The Burden of Proof is a collection of portraits that tell the story of water contamination in the United States.
For years American Industry has polluted its rivers, lakes, and coastlines. The toxins range from fracking fluid to animal waste, from radioactive waste to oil dispersant, which contaminate ground water and create enormous dead zones in the oceans.
The people who consume polluted water suffer from both physical and psychological illnesses that vary from mysterious pains to organ dysfunctions, developmental diseases and chronic depression. Although studies have proven water toxicity, the companies responsible for the pollution deny any correlation between the contaminated water and the adverse health effects.
For the project I have so far traveled to Texas, Louisiana, and Michigan taking portraits of people that have suffered from using and drinking contaminated water. I hope to continue to document throughout the States to show the grand scale of this issue.
THE BURDEN OF PROOF:
People’s Story of Water Contamination
In the summer of 2012, I drove to Louisiana, Texas and Michigan to speak with people affected by contaminated water. Whether it was an oil spill, a coal plant, hydraulic fracturing or the disposal of ‘salt water’, every family told of health problems, economical hardships and ecological loss; stories we are all too familiar with yet knowing nothing about.
I began to see it’s not just the gas or oil that kills people. It’s when people put money before life; when they choose to dump chemical waste in poor residential areas or not to repair a leaking pipeline. People constantly make decisions that impact the lives of others. We often fall into both categories unknowingly. It’s not egocentric to say that it is all because of people and about people. Just consider:
What kind of person would let toxic chemicals leak out and slowly kill a community?
What kind of person sprays oil dispersant on unprotected clean up workers?
What kind of person covers up oil with dirt and then builds a children’s playground on top?
What kind of lawyer forces a double amputee to settle for $600?
What kind of doctor refuses to test the blood of a cancer patient as soon as he mentions fracking?
What kind of politician votes to exempt oil and gas companies from the clean water act?
I set out to make portraits with a strong aesthetic appeal. Portraiture has an incomparable strength that confirms one’s unique existence. My goal was to capture both the dignity and tragedy of my subjects.
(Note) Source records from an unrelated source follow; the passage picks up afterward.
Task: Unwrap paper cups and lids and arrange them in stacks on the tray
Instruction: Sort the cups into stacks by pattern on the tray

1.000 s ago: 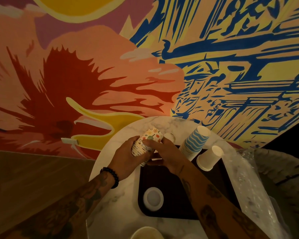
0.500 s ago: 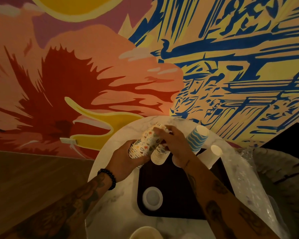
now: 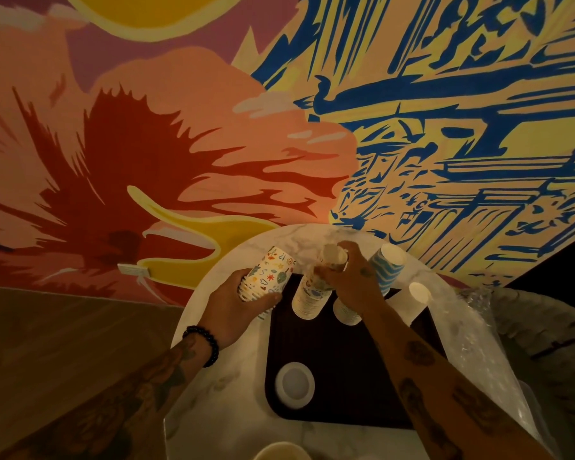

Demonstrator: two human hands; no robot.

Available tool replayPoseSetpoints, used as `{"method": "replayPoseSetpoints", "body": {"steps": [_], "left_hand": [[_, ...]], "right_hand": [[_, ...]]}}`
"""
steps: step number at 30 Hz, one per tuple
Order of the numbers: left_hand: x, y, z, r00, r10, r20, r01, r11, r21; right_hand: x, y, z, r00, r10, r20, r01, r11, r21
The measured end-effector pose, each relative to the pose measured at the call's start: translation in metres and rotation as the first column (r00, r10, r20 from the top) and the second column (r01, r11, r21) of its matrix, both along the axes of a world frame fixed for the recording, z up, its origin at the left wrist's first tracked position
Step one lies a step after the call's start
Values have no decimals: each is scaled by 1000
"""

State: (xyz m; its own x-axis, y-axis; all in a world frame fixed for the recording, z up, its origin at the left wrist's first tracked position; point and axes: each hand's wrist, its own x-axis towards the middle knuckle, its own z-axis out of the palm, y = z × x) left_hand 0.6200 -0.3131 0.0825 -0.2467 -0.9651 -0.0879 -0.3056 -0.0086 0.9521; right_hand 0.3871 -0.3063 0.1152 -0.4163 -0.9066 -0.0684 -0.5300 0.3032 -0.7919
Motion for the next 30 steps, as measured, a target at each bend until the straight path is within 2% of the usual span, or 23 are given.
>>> {"method": "replayPoseSetpoints", "body": {"steps": [5,7,10,12,15,19,30], "left_hand": [[-2,-3,1,1000,-8,6,8,1000,-6],[-2,-4,2,1000,-12,5,12,1000,-7],[-5,-4,2,1000,-23,-3,23,1000,-5],[-8,-4,2,1000,-30,-7,30,1000,-3],[-14,-2,6,999,-50,0,50,999,-18],[-19,2,11,996,-84,-6,84,995,-55],[-13,-2,10,991,-130,26,132,987,-92]], "right_hand": [[-5,-1,-17,989,94,-116,-72,982,177],[-6,2,-10,993,60,-106,-43,987,153],[-3,7,10,993,-5,-122,6,1000,4],[0,7,21,998,2,-68,-5,999,-37],[10,7,29,992,75,99,-79,996,40],[23,7,29,973,93,211,-117,988,101],[30,4,28,945,115,306,-129,991,23]]}}
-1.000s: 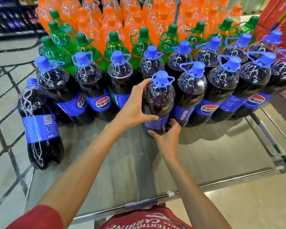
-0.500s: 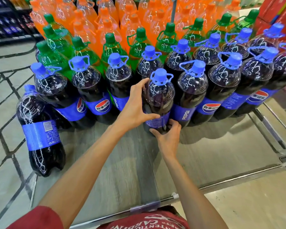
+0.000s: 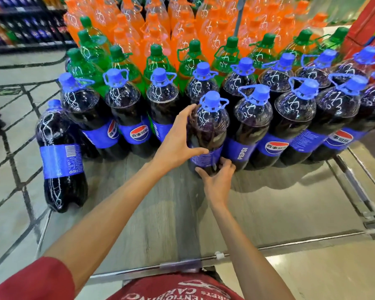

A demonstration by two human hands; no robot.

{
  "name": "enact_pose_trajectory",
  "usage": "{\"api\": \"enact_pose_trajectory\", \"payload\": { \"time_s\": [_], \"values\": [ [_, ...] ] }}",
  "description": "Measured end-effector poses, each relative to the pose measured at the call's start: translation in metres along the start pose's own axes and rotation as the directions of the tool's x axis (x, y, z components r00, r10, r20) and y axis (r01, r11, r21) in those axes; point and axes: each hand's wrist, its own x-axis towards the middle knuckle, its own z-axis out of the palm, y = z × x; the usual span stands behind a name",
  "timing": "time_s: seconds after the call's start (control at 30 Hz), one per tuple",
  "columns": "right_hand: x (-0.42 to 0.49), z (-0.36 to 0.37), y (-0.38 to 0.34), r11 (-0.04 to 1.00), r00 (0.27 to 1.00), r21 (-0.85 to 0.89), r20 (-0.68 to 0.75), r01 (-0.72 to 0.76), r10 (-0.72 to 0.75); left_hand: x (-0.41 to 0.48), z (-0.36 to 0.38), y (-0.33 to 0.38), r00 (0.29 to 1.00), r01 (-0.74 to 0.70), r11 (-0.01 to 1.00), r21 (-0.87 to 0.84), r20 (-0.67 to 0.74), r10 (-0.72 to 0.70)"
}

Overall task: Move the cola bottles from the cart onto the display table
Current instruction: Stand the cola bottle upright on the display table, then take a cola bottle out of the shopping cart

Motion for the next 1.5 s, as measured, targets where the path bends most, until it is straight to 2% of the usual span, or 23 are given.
{"api": "enact_pose_trajectory", "payload": {
  "time_s": [0.23,0.33,0.47,0.53,0.67,0.77,0.87,1.0,1.2,1.37,1.5],
  "values": [
    [0.002,-0.014,0.005,1.000,0.994,-0.008,0.109,0.022,-0.021,-0.016,0.003,0.002,0.995,0.050,0.994,0.094,-0.095,-0.041],
    [0.008,-0.029,0.000,0.996,0.982,-0.077,0.187,0.046,-0.031,-0.022,0.001,0.004,0.991,0.017,0.989,0.147,-0.131,0.003],
    [0.015,-0.048,-0.014,0.953,0.933,-0.286,0.360,0.098,0.012,-0.034,0.001,0.005,0.986,0.012,0.982,0.186,-0.164,0.019],
    [0.017,-0.058,-0.021,0.897,0.891,-0.420,0.448,0.138,0.073,-0.040,0.001,0.008,0.993,0.021,0.952,0.307,-0.116,0.015],
    [0.005,-0.077,-0.034,0.761,0.853,-0.620,0.488,0.189,0.186,-0.049,-0.012,0.008,0.981,-0.110,0.808,0.578,0.196,-0.007],
    [-0.014,-0.083,-0.042,0.671,0.862,-0.710,0.460,0.214,0.212,-0.053,-0.022,0.007,0.916,-0.205,0.681,0.703,0.383,-0.120],
    [-0.043,-0.083,-0.045,0.593,0.881,-0.779,0.409,0.203,0.237,-0.062,-0.023,0.012,0.839,-0.319,0.552,0.770,0.501,-0.214],
    [-0.095,-0.099,-0.059,0.570,0.908,-0.817,0.301,0.089,0.291,-0.082,-0.012,0.025,0.801,-0.460,0.522,0.719,0.589,-0.105],
    [-0.169,-0.148,-0.069,0.499,0.918,-0.860,0.111,-0.104,0.382,-0.113,0.007,0.056,0.707,-0.636,0.479,0.605,0.706,0.047],
    [-0.236,-0.195,-0.070,0.466,0.903,-0.844,-0.050,-0.266,0.426,-0.140,0.032,0.113,0.588,-0.764,0.435,0.476,0.791,0.166],
    [-0.302,-0.241,-0.061,0.443,0.868,-0.801,-0.179,-0.402,0.463,-0.177,0.060,0.164,0.453,-0.867,0.351,0.354,0.854,0.257]
  ]
}}
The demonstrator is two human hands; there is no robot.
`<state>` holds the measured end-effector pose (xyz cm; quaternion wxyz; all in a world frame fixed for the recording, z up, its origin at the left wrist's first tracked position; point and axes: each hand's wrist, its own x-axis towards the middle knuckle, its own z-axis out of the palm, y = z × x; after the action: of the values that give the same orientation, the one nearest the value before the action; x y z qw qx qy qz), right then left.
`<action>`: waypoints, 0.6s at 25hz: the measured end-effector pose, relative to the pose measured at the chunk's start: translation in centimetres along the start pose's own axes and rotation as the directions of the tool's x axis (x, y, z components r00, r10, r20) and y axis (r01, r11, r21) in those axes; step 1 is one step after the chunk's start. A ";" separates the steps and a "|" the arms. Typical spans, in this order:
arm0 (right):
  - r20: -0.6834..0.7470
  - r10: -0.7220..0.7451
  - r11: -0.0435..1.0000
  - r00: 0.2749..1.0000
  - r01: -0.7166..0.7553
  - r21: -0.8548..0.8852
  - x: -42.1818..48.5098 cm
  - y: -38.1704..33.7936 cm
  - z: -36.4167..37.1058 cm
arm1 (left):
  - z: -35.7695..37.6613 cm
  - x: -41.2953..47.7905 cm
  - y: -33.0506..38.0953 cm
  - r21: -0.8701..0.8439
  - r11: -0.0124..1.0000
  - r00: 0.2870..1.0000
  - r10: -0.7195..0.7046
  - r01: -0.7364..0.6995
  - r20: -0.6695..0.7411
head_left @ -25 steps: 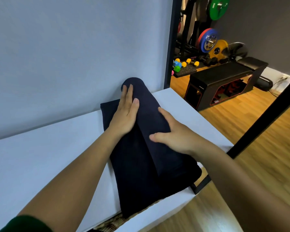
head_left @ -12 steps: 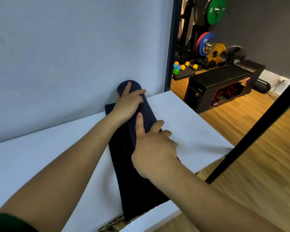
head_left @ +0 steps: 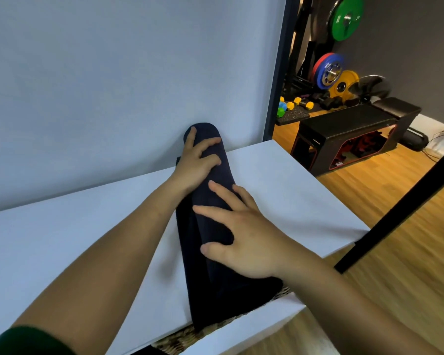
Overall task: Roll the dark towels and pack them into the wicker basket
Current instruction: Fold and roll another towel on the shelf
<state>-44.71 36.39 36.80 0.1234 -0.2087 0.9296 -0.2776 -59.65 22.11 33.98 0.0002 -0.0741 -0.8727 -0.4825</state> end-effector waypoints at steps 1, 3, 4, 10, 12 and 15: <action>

Burden of proof is a term often used in legal, scientific and philosophical fields describing the obligation that a proposition has to provide evidence in order to validate itself. My portraits are an alternative way to examine the truth because the legal system has failed them.
In China, where I was born and raised, human rights are largely disregarded. Stories in the States are similar but at least people can speak out. When I photograph these kind, hard-working Americans, I think about my own people back home.